If you wanted to play ‘sofa psychologist’, she reflected, you could say her response to grief is still to dress up, climb onto that windowsill and try to make people happy. It’s the sort of insight you just don’t get on the Graham Norton show.
Saluting Dad’s Army
Alexander Armstrong kicked off this four-part 50thbirthday tribute with the story of how a wartime sitcom launched into a summer graveyard slot, which critics were sniffy about and BBC bosses were convinced would bomb, went on to become ‘British television comedy’s finest (half) hour’. There were plenty of good stories (including Beeb execs kyboshing a grim early title sequence showing German bombers strafing fleeing refugees), but the absence of all the main players was sobering.
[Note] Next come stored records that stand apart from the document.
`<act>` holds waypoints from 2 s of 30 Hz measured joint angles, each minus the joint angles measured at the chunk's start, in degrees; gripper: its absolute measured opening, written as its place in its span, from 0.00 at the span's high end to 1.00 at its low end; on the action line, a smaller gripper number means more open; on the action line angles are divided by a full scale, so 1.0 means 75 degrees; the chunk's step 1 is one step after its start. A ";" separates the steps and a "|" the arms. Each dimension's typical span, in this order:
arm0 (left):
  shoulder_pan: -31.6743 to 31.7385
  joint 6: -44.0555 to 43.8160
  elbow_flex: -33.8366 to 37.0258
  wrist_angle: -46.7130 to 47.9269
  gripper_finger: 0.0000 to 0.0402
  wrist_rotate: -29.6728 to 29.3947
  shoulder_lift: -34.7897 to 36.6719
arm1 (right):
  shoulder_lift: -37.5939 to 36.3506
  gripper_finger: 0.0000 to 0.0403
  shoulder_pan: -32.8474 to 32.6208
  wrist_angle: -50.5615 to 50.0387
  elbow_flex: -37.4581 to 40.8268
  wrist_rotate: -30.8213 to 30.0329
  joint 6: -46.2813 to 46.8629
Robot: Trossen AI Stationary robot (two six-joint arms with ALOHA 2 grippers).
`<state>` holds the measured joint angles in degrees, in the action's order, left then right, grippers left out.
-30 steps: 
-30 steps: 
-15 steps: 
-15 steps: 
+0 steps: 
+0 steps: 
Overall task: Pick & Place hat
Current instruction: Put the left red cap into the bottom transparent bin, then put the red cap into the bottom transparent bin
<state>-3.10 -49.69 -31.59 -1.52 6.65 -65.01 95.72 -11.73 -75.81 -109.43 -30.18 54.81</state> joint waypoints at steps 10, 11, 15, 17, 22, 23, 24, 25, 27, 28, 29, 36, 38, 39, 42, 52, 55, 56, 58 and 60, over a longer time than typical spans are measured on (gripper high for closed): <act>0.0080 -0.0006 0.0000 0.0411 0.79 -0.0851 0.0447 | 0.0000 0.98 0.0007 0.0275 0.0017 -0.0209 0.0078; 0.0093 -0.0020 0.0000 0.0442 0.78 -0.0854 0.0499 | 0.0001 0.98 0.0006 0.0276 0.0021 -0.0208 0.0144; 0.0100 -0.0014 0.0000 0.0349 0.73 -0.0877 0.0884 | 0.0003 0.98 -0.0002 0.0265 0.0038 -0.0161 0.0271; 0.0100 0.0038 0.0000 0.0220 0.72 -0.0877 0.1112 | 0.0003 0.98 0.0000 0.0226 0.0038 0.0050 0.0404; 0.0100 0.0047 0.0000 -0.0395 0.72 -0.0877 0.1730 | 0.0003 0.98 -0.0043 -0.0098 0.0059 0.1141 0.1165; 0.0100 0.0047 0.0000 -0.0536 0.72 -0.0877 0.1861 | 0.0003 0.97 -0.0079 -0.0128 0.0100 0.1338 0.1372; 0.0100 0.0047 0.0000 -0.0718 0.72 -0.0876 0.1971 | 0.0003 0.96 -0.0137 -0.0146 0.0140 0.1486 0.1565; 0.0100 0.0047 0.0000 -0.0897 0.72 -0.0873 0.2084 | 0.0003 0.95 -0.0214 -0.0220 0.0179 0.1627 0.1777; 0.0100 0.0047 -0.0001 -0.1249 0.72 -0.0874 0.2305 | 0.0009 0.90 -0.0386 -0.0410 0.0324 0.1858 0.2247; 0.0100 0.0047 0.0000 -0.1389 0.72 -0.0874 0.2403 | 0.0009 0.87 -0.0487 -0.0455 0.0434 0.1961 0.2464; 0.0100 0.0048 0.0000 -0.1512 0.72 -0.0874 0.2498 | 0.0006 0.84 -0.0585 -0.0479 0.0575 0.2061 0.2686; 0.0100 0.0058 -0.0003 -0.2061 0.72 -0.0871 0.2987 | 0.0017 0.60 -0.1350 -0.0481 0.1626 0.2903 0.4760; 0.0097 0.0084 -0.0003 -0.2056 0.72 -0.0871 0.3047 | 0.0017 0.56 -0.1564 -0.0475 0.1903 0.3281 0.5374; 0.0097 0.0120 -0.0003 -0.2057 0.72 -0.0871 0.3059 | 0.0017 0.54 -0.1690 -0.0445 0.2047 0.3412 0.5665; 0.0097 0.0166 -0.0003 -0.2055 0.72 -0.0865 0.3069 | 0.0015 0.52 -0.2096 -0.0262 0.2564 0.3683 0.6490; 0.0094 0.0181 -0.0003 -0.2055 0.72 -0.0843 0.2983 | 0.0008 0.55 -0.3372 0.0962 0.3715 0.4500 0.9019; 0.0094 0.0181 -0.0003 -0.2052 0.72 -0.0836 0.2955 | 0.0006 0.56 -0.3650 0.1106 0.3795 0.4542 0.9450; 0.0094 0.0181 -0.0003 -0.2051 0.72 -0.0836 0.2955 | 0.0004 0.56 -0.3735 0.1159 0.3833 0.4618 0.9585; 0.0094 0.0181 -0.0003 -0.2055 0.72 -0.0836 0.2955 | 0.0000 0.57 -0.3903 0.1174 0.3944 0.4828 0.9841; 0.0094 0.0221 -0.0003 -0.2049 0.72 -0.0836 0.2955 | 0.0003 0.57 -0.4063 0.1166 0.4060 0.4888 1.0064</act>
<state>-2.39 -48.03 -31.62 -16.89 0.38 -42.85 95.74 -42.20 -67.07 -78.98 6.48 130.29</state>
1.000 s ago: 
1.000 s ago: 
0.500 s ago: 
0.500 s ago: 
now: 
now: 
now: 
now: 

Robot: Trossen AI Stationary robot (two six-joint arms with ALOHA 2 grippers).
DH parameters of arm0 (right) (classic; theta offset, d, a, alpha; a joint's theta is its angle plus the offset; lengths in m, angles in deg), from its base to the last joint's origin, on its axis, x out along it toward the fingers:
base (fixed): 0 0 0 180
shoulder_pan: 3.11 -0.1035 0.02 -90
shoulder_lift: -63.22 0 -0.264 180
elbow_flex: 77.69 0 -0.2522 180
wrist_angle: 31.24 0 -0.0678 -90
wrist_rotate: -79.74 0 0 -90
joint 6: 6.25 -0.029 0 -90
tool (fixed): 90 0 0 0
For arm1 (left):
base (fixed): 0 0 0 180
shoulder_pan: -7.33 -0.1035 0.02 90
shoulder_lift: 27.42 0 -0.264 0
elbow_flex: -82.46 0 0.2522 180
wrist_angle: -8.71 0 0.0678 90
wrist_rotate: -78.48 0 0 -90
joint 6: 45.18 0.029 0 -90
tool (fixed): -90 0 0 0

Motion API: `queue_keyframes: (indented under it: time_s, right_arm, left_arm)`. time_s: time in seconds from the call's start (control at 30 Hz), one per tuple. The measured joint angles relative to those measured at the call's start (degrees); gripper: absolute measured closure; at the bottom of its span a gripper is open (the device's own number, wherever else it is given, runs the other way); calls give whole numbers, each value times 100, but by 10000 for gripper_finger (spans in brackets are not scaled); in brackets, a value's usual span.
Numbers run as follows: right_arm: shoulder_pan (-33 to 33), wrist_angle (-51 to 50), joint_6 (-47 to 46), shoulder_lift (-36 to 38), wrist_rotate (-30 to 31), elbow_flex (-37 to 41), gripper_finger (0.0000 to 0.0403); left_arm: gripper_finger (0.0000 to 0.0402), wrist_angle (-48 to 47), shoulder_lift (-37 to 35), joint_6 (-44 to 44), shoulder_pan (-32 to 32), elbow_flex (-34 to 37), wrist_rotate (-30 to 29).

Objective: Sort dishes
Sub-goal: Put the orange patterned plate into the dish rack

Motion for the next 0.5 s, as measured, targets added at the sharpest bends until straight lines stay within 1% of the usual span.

This sparky new sitcom about three Muslim teenagers (Mandeep Dhillon, Robyn Cara and writer Ambreen Razia) trying to live their best lives in West London shows just how much BBC comedy has changed in the half-century since Dad’s Army. Instead of jokes about the Germans, there are gags about hiding smartphones in the Quran, while on the soundtrack front Bud Flanagan has given way to the likes of South London rapper Amplify Dot. I wonder if in 50 years’ time it will look as Walmington-on-Sea?